Sometimes, the sheer volume of chatter would overwhelm my senses as they were so heightened due to my blindness. Hence my penchant for finding quiet, secluded places, like the Undercroft, to attain the solace that my overly sensitive senses desired.

But there was always one whose chatter I never minded. One whose soft rose petal smell didn't offend my vulnerable nasal passages. One whose melodically sweet voice didn't upset my heightened hearing. One whose touch set my skin alight in a fulfilling way and didn't cause me to jerk away.

Rachel. Her body so recently pressed into mine as her soft, gentle voice thanked me for understanding her, her arms wrapped tightly about my middle, clutching my jacket on my back. The smell of lavender soap in her hair filled my nostrils as my cheek rested on her head that was pressed tightly to my chest. Her warm, curvy body pressed up against mine...

And, just like that, my recently calmed heartrate picked back up again, that now familiar flush beginning to creep back up my neck to my fill my cheeks. I could feel them burning again. I huffed out air in frustration.

I needed to get myself together. I knew that harboring these feelings for Rachel all year was going to catch up to me.
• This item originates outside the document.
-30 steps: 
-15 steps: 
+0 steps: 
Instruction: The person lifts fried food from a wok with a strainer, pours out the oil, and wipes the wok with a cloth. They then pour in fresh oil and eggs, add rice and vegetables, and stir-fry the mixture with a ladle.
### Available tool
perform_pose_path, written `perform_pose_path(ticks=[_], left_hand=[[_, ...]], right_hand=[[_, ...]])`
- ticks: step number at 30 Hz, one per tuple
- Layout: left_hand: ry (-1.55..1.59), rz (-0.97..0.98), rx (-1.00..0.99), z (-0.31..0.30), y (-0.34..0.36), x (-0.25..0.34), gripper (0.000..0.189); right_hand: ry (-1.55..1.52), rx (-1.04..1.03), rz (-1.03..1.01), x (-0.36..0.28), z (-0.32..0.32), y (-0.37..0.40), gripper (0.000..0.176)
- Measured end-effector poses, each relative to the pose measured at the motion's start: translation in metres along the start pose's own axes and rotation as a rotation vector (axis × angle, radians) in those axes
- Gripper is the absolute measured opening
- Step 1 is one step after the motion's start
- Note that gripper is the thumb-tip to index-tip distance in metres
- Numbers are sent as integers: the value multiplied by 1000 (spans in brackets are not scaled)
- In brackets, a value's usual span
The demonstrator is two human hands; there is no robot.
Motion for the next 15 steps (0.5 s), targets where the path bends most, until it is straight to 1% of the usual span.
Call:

Eventually. I also knew, without being told, that she didn't return the sentiment. And it would do me no good to wallow in the unrequited waters that ran deep within me.

But... Sebastian was gone. I had had no word. Besides his departing note. Which he cowardly left for me on my pillow. I knew something was amiss when I entered the dorm room and my enchanted wand showed me his made bed and missing trunk. The small, folded parchment left on my pillow still held the scent of cologne as he always kept his parchments next to his toiletry bag in his trunk.

My nose wrinkled at the memory. He always wore too much of some kind of beachside smelling atrocity that made my stomach turn. That's something I wouldn't miss.

But I would miss my best friend. Despite what he had put all of us through this past year. He was still my best friend. And, honestly, I wasn't sure how to continue without him. He had been the only stability I had had over the last five years.

When I had petitioned my family to send me to Hogwarts and they had reluctantly agreed (Gaunts typically didn't attend school and if they did, it was NOT Hogwarts), I was ever so lucky to have connected with Sebastian and his sister, Anne. I remembered the day I met him...

Five Years and Nine Months Prior

We were lined up in the Great Hall together, all of us shaking slightly with nerves. I let my wand hang at my side, not wanting to draw attention to its glow and bring more eyes upon me than necessary. Instead, I used my senses to alert me to my surroundings. The din of voices was almost deafening. The entire hall was filled with students, all attention turned toward the first years and their inevitable sorting.

Professor Weasley had informed us that we would line up, be called, walk forward, sit on the stool and a strange old hat would be placed on our head that would sort us into one of four houses. I already knew that IF a Gaunt attended Hogwarts, it would be Slytherin or nothing. But I was still nervous. I could feel my own heart trying to beat out of my chest. And I could hear my classmates' hearts beating rapidly too.